|splitter orchester at nalepa studios, berlin 2014. photo: uta neumann|
Liz Allbee (Trumpet), Boris Baltschun (Electronics), Burkhard Beins (Percussion), Anthea Caddy (Cello),
Anat Cohavi (Bass Clarinet), Mario de Vega (Electronics), Axel Dörner (Trumpet), Kai Fagaschinski (Clarinet), Robin Hayward (Tuba),
Steve Heather (Percussion), Chris Heenan (Contrabass Clarinet), Gregor Hotz (Management), Mike Majkowski (Double Bass), Magda Mayas (Clavinet), Matthias Müller (Trombone), Andrea Neumann (Inside-Piano), Morten J. Olsen (Percussion), Marta Zapparoli (Field Recordings, Electronics), Simon James Phillips (Piano), Julia Reidy (Electric Guitar), Ignaz Schick (Turntable, Electronics), Michael Thieke (Clarinet), Clayton Thomas (Double Bass), Sabine Vogel (Flutes), Biliana Voutchkova (Violin)

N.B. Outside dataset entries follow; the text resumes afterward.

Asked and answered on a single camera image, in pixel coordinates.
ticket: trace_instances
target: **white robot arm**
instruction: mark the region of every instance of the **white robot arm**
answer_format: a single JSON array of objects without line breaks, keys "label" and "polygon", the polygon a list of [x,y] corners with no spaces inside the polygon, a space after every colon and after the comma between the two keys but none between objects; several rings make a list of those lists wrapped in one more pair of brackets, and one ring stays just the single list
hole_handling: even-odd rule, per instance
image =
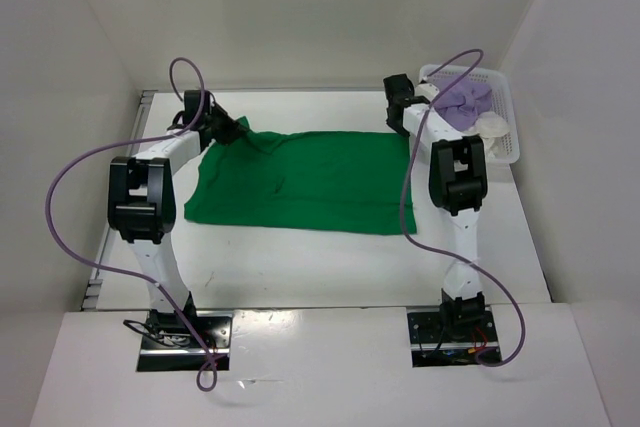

Home of Splitter Orchester
The Splitter Orchester, founded in 2010, is
a Berlin-based collection of internationally
respected composers/performers which draws
inspiration from many genres, most noticeably
contemporary and improvised music. Splitter
Orchester originates from the Echtzeitmusik
scene which emerged in Berlin in the mid-1990s - a locally based and globally networked
experimental music scene and long-term platform
for the exchange of artistic ideas.
All the members of the Splitter Orchester are simultaneously composers, interpreters and improvisers that collectively elude clear classification - forming an ensemble most comfortable in the creative borderland between composed and improvised music. They utilise a broad variety of extended techniques on traditional, electronic, and especially constructed and tailored instruments. The main focus in their artistic practice is the production of sound (as opposed to musical material) and on how to diffuse it in space. The collaborative nature of musical creation within a Composer-Performer context is integral, from the first sketch to the performance.
Ten different nationalities are represented in the orchestra, although all the members are currently based in Berlin. The Splitter Orchester is an example of how the contemporary music scene in an international context is changing and experimenting (especially in Berlin), with newer forms of musical communication and presentation. Splitter Orchester is not a homogenous body, but consists of a variety of autonomous and ultra- specialised musicians/composers who choose not to work in an institutionalised framework and call the existing hierarchies in the music establishment into question. The whole group relies on each member equally and deliberately denies established leadership roles to create an experimental production field, which is process- oriented and, therefore, socially relevant in a broader sense.
The long-term ongoing collective work processes of the orchestra utilise a wide range of improvisational and compositional approaches - analysing and contextualising specific methods and practices of composition and improvisation. Over five years of experimentation, the ensemble has developed an extraordinary artistic profile and specific group sound.